The next problem is the problem of corruption. This is unapologetic. While you can't blame these young people for what corruption has done to them, you can't help but wonder what difference it will make when tomorrow comes and these so called leaders of tomorrow actually become leaders. Let me explain what I mean by corruption 1. A queue is never a straight line, it's usually a dome. Times when it's not a dome, it's like a snake with a giant head, you understand? Straight at the back but really large in front to allow people enter, thereby taking advantage of the patient ones standing at the back. They call this 'shunting' 2. All you need to do in order to get a favourable posting after camp is to know someone who is either someone or knows someone. Or better still, be friends with your platoon coordinator (we're all divided into platoons in camp) and it is done. The effect of this is that people who do not know people get to go to the crappiest places, doesn't matter how intellectually gifted they are.
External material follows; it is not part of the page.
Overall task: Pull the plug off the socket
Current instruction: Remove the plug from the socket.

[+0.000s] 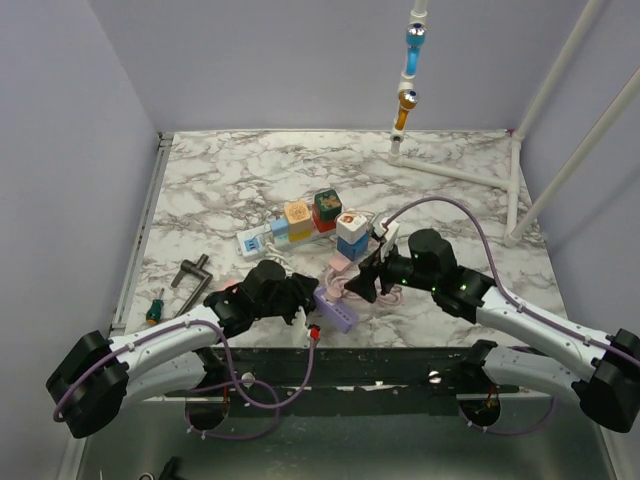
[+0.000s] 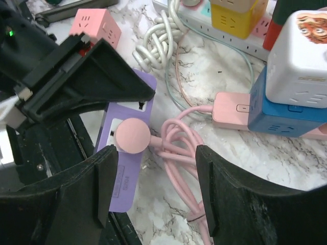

And the ones that are connected, no matter how dumb they are or how they do not know what a noun is, get posted to the best places. 3. If you're influential, you can skip camp altogether or come to camp whenever the hell you like or just for the heck of it, you can stay in camp and live in a flat with decent plumbing and a decent living room and have an Army man at your beckon while everyone else stay in hostels with forty other everyone elses and sleep on 2 inch mattresses and use crap 4 inch * 4 inch toilets with 120 other everyone elses and get ordered around by the army man at your beckon. Need I say more? See the inequality? And how deep the rot runs?

Finally, maybe the gravest, you get to see young people who ceaselessly waste their lives on frivolities: drugs. I have major issues with drug addicts and that's why I consider this the gravest of all. An addict is a man or a woman who is dying and dying faster than s/he can ever imagine. The degree of drug use is way louder than alarming and it's a monster problem that needs to be extinguished one way or another. The trouble with drugs is it gets more difficult to stop the longer it goes on, so let's hope a word will be enough for the wise(literally): STOP!